Behind the Renewable Energy Curtain in California

December 23, 2015 |

jim-stewartBy James L. Stewart, special to The Digest

At this month’s COP21 Conference in Paris, California’s two most recent Governors, Arnold Schwarzenegger and Jerry Brown, heralded the legislative and regulatory initiatives of the past decade that have placed California in the forefront of environmental and climate change policy. These programs most certainly provided inspiration for the agreement that was achieved.

Rightly so, it would seem, considering what has been mandated:

  • In 2005, by Executive Order, Schwarzenegger established greenhouse gas emission reduction targets requiring the state, by 2010, to reduce GHG emissions to 2000 levels; to 1990 levels by 2020; and by 2050, to 80% below 1990 levels.
  • Early in 2006, noting that California’s biomass has the potential to power more than three million homes or produce enough fuel to run more than two million automobiles on an annual basis, the Governor established targets requiring the state to produce a minimum of 20% of its biofuels, including ethanol and biodiesel, within California by 2010 and 40% by 2020, and he ordered the state’s regulatory agencies to cooperate through its Bioenergy Interagency Working Group to achieve these goals.
  • In August of 2006, Schwarzenegger AB 32, the Global Warming Solutions Act, setting the stage for California’s transition to a sustainable, low-carbon future, and affirming as law his goal to reduce the state’s GHG emissions to 1990 levels by 2020.
  • Early in 2007, he established a statewide goal requiring petroleum refiners and other fuel providers to reduce the carbon intensity of California’s transportation fuels by at least 10% by 2020. The Air Resources Board adopted the Low Carbon Fuel Standard in 2009.
  • In 2012, Jerry Brown further targeted that by 2050, GHG emissions from the transportation sector should be 80% less than 1990.
  • And this past April, he increased the state’s overall GHG emissions reduction target to 40% below 1990 levels by 2030.
  • In October, the Governor signed SB 350, which requires that 50% of the electricity sold to retail customers be generated from eligible renewable energy resources by December 31, 2030.
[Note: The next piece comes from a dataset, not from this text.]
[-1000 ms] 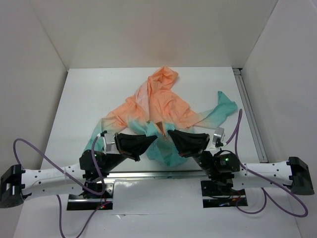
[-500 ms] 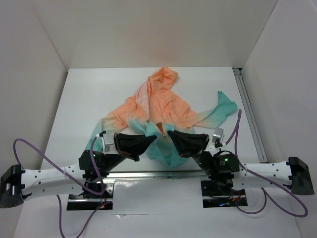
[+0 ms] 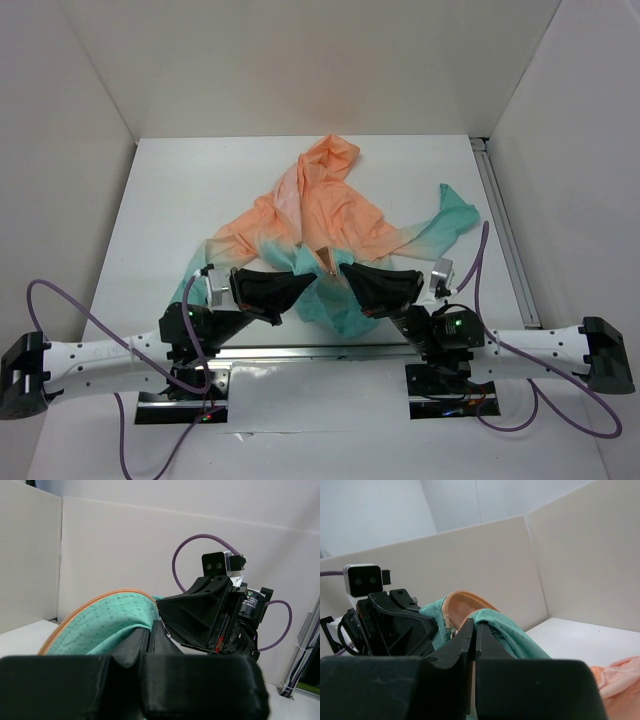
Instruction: Zip up the jacket
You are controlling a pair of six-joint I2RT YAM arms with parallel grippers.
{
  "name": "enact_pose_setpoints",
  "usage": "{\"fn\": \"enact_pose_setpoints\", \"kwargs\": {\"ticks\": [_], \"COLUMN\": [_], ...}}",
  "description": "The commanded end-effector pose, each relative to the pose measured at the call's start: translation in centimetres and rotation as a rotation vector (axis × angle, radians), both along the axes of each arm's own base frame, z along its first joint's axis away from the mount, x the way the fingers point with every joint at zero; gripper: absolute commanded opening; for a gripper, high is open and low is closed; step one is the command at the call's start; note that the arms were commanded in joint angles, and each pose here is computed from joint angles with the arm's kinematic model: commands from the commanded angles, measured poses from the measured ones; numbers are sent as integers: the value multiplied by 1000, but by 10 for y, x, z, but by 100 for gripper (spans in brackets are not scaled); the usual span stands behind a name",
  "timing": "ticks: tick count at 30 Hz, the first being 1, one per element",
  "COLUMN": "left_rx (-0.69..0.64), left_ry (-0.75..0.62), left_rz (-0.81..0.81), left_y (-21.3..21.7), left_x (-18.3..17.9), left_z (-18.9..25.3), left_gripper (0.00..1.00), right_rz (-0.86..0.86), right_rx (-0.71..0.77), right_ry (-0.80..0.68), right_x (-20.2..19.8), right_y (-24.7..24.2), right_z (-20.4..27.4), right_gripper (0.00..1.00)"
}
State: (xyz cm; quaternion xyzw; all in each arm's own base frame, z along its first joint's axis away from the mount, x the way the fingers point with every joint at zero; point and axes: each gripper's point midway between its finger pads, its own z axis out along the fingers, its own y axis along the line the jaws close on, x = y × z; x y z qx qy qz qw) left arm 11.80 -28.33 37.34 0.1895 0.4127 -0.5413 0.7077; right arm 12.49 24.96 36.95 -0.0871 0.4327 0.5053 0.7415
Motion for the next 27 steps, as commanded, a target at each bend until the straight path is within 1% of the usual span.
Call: {"fn": "enact_pose_setpoints", "kwargs": {"ticks": [1, 12, 27], "left_rx": [-102, -94, -104], "left_ry": [-18, -13, -12], "left_rz": [-11, -24, -4], "left_y": [12, 4, 8], "left_x": [-5, -4, -2], "left_z": [24, 22, 25], "left_gripper": [0, 0, 0], "right_rz": [-10, -4, -4], "right_rx": [82, 81, 90], "right_ry": [-24, -30, -32], "right_x": [-2, -3, -3], "right_y": [-14, -14, -16], "right_z": [17, 17, 20], "right_gripper": [0, 0, 0]}}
With the most aggressive series of carbon emissions reduction benchmarks ever enacted by any government in North America, one would expect a concerted, cooperative effort by state government to meet these goals.

But what do you find if you look behind the curtain?

An empty stage where municipal solid waste (MSW) feedstocks have been concerned. During the past decade, the state has placed 340 million tons of solid waste in landfills. Throughout this time, its legislative/regulatory bureaucracy has obstructed the introduction of conversion technologies capable of producing power, biofuels, chemicals, renewable natural gas and other biobased products from MSW feedstocks–most particularly technologies using gasification.

For example, ever since its first publication in 2006, California’s annual BioEnergy Action Plan, the key document guiding the state’s Bioenergy Interagency Working Group, has included language directing CalRecycle “to work to promulgate changes to existing law to develop a regulatory framework for biomass waste conversion facilities, meeting environmental standards, that clearly distinguishes them from disposal, and provides clear permitting pathways for their development, as well as provides diversion credits to local jurisdictions for solid waste processed by these technologies.”

Have any of these goals been achieved?

Not as far as MSW-related technologies are concerned.

In contrast, recent statutes passed and signed by Governor Brown have specifically denied public jurisdictions and project developers the recycling and landfill diversion credit essential to fund and operate these projects. They have denied RPS credit to facilities that generate power from MSW before it is placed in a landfill. However, if biomethane is created using anaerobic digestion (“AD”) or by a decaying landfill, it receives this credit.

And among other repressive provisions, the state’s legislative bureaucracy, for more than a decade, has blocked all efforts to amend or remove from statute a definition of gasification that is universally acknowledged to be scientifically inaccurate, and which leaves developers vulnerable to spurious legal challenges and possible shutdown due to lack of compliance.

The definition restricts the use of air or oxygen in the gasification process (a disqualifying element for most technologies), and requires zero emissions, not simply from the gasification step, but from the entire biorefining process. This is a physical impossibility and a standard that would shut down every power plant and petroleum refinery in the state, not to mention any gasification–and anaerobic digestion facilities, as well.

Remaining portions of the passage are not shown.